Je dois rapporter ici un ou deux faits qui semblent venir à l’appui de l’accusation dirigée contre Rob-Roy. Mon vénérable ami, feu John Ramsay d’Ochtertyre, non moins célèbre pour ses études classiques que pour la collection des pièces authentiques qu’il a réunies sur l’ancienne histoire et sur les coutumes d’Écosse, m’a raconté qu’à une assemblée publique à l’occasion d’un feu de joie dans la ville de Donne, Rob-Roy offensa James Edmonstone de Newton, le même gentilhomme qui fut malheureusement impliqué dans l’assassinat de lord Rollo (Voyez les Causes criminelles de Mac-Laurin, n° ix), et qu’Edmonstone força Mac-Gregor à sortir sur-le-champ de la ville, sous peine d’être jeté par lui dans le feu de joie. « Je vous ai déjà brisé une côte dans une autre occasion, dit-il, et maintenant, Rob, si vous me défiez davantage, ce sera la tête que je vous casserai. » Mais il faut se rappeler qu’Edmonstone jouait un rôle important dans le parti jacobite, puisqu’il tenait l’étendard de Jacques VII, à la bataille de Sherrif-Muir, et qu’aussi il était presque à la portée de sa maison, et sans doute au milieu de ses amis et vassaux. Pourtant Rob-Roy fit tort à sa réputation en se retirant à une telle menace.

Un autre exemple bien connu est celui de Cunningham de Boquhan.

Henri Cunningham, esquire de Boquhan, était un gentilhomme du Stirlingshire, qui, comme la plupart des merveilleux de notre temps, unissait beaucoup d’énergie naturelle, et un caractère audacieux, à une affectation de recherche dans ses discours et dans ses manières, qui allait jusqu’au ridicule[11]. Il se trouvait par hasard de compagnie avec Rob-Roy, qui, soit mépris pour la mollesse supposée de Boquhan, soit qu’il crût pouvoir, sans aucun danger, lui chercher querelle (considération que ses ennemis l’accusent d’avoir souvent pesée), l’insulta si grossièrement, qu’il s’ensuivît une provocation à un combat singulier. La maîtresse du logis avait caché l’épée de Cunningham, et tandis qu’il fouillait par toute la maison pour trouver la sienne ou une autre, Rob-Roy se rendit à Shieling-Hill, lieu marqué pour le combat, et s’y pavana avec arrogance, attendant son antagoniste. Cependant Cunningham avait déterré une vieille épée, et, descendant au plus vite dans l’arène, se précipita sur le proscrit avec une telle fureur, et le poussa si vivement, qu’il le jeta hors du terrain limité. Pendant quelque temps Rob-Roy ne reparut pas dans le village, M. Mac-Oregor Stirling, dans sa nouvelle édition du Stirlingshire de Nimmo, adoucit un peu cette anecdote, tout en mentionnant la mésaventure de Rob-Roy.
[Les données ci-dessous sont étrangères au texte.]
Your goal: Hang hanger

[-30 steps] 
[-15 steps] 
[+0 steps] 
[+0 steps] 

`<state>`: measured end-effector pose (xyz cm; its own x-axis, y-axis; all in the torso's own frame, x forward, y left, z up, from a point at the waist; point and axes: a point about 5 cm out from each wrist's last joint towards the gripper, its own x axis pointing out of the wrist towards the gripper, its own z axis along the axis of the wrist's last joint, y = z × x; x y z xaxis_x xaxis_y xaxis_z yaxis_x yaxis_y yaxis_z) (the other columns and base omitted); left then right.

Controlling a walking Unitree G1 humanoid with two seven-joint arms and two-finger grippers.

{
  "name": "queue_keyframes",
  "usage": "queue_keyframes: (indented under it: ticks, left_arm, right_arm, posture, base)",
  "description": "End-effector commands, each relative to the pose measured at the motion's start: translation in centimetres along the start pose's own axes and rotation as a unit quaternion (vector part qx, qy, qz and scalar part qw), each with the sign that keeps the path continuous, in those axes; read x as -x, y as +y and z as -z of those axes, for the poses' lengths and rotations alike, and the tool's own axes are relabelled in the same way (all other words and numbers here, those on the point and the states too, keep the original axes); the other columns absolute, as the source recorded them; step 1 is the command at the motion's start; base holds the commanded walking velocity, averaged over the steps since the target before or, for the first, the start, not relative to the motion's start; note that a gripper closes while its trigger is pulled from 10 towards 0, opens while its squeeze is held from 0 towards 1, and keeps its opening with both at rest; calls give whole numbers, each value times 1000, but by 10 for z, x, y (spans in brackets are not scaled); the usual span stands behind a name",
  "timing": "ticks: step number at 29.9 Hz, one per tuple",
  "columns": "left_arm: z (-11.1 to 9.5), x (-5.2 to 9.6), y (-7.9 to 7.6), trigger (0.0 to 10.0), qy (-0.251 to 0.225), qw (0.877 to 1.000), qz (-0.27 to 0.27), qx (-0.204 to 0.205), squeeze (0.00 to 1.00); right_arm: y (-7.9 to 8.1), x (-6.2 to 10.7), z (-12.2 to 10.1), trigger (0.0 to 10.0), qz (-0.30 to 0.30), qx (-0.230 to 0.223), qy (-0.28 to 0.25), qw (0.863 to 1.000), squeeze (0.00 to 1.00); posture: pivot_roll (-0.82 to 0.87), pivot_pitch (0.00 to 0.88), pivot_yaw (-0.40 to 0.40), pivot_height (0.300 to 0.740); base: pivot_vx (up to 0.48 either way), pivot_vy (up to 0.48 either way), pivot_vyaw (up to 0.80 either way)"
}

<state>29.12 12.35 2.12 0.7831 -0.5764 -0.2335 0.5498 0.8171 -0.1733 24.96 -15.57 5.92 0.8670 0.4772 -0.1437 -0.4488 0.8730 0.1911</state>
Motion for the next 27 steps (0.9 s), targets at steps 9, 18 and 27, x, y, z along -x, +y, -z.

Il éprouva quelquefois des échecs et courut de grands dangers personnels. Dans une circonstance remarquable, il ne fut sauvé que par le sang-froid de son lieutenant Macanaleister ou Fletcher, le Little John[12] de sa troupe, beau et intrépide garçon, renommé comme tireur. Mac-Gregor et sa bande ayant été surpris par un corps nombreux de cavaliers et de fantassins, le chef avait crié : « Dispersez-vous[13]. ». Chacun alors ne songea plus qu’à soi ; mais un hardi dragon s’attacha à la poursuite de Rob, l’atteignit et lui porta un coup de sabre. Une plaque de fer cachée dans son bonnet empêcha Mac-Gregor d’avoir la tête fendue jusqu’aux mâchoires ; mais le coup était si violent qu’il fut terrassé. En tombant il s’écria : « Oh ! Macanaleister, n’a-t-elle plus rien dans le ventre ? » (c’est-à-dire, sa carabine). Le soldat lui disait au même instant : « Le diable vous emporte ! ce n’est pas votre mère qui a tricoté votre bonnet de nuit ! » et levait le bras pour lui porter un second coup quand Macanaleister fit feu et lui logea sa balle dans le cœur.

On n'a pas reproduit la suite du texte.